- Task instructions -
Write out again each line of the material below, unchanged, from the first one to the line that holds "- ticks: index".
******************************
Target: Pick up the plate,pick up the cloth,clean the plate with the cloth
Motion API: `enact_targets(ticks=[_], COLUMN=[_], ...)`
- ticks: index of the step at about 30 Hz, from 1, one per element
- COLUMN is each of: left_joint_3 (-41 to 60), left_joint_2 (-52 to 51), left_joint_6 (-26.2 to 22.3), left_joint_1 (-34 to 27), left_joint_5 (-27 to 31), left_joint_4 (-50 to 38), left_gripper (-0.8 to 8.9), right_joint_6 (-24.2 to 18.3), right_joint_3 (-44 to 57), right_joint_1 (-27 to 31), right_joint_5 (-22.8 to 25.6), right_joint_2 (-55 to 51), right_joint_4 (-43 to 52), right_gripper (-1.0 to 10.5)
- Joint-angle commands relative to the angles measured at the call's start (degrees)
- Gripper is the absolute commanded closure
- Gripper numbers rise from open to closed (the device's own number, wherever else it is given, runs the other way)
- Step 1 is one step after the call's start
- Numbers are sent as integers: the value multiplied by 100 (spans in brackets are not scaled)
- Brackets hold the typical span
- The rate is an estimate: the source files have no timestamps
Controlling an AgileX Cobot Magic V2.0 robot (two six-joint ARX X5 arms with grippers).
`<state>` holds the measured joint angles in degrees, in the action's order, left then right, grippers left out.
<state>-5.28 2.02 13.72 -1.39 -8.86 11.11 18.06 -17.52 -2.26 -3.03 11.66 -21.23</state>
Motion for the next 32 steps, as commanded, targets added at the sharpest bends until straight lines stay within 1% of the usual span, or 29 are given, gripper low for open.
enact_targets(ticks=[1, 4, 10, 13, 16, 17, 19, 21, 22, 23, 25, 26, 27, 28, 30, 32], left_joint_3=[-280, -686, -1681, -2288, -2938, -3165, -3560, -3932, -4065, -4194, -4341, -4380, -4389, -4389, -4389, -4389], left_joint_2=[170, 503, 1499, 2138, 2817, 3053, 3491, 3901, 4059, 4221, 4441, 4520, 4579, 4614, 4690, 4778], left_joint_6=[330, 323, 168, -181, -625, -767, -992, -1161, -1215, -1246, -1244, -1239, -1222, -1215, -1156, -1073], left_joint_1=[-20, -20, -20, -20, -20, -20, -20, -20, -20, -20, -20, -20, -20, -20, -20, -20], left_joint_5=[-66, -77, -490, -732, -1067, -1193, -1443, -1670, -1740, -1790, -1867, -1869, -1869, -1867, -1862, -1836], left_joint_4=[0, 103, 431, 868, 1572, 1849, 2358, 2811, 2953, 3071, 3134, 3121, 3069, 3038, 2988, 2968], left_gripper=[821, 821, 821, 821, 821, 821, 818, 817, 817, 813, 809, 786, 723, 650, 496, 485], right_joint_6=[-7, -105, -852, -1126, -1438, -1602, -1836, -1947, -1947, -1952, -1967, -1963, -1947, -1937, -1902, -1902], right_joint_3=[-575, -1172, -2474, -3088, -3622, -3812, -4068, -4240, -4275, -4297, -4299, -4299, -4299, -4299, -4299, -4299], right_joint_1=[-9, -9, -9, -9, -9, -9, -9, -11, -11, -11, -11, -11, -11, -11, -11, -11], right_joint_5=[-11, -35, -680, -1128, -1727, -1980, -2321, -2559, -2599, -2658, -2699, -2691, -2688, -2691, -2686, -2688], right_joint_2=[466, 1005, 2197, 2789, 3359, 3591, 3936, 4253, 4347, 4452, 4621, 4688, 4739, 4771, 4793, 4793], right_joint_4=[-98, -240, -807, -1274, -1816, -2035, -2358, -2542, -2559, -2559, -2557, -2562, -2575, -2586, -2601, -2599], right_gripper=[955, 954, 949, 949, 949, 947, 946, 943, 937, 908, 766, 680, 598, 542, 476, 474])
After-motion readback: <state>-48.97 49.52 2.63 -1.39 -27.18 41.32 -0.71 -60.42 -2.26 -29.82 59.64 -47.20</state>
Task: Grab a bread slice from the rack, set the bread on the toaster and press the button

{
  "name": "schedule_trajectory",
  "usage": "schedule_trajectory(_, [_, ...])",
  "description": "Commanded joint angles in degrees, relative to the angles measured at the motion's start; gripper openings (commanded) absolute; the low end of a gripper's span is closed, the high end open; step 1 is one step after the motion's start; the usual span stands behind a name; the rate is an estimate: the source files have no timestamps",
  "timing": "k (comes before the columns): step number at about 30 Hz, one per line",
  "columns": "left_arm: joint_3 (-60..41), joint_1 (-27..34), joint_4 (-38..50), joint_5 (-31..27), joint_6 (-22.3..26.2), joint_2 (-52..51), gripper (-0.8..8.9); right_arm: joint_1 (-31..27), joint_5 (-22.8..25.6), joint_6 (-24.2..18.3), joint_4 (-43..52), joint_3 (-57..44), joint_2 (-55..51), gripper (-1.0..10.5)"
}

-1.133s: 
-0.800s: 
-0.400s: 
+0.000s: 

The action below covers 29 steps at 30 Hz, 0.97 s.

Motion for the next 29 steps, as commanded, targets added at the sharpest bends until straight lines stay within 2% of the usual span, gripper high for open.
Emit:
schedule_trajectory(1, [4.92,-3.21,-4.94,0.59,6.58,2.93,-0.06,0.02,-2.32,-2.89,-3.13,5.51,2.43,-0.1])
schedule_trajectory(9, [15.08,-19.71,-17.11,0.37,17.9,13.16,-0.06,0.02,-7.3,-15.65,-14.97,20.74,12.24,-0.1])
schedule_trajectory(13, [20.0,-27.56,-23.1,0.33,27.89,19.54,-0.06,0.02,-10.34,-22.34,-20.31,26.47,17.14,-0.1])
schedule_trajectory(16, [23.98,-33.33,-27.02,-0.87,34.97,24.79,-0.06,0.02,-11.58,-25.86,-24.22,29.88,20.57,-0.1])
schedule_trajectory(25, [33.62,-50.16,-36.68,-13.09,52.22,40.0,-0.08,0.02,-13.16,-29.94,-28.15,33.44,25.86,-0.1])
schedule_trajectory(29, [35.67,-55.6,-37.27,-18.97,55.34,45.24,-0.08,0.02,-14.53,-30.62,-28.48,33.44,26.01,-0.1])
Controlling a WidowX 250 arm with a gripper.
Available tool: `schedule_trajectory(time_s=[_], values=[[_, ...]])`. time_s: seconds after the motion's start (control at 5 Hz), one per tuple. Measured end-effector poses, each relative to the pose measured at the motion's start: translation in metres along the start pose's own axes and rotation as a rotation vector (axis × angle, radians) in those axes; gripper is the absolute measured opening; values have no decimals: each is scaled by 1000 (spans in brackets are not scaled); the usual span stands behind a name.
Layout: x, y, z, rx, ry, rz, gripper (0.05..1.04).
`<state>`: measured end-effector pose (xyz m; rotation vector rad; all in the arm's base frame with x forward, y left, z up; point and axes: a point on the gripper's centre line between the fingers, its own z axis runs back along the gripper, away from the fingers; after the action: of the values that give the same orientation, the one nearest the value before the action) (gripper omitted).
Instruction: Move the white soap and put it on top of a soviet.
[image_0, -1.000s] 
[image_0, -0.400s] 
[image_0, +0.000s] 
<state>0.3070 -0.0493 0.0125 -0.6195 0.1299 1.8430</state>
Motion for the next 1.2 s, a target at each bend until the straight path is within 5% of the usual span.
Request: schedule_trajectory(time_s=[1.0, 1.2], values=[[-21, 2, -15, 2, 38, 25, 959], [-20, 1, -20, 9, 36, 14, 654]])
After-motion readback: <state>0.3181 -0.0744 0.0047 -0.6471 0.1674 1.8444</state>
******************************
- Exercise solution -
Target: Pick up the plate,pick up the cloth,clean the plate with the cloth
Motion API: `enact_targets(ticks=[_], COLUMN=[_], ...)`
- ticks: index of the step at about 30 Hz, from 1, one per element

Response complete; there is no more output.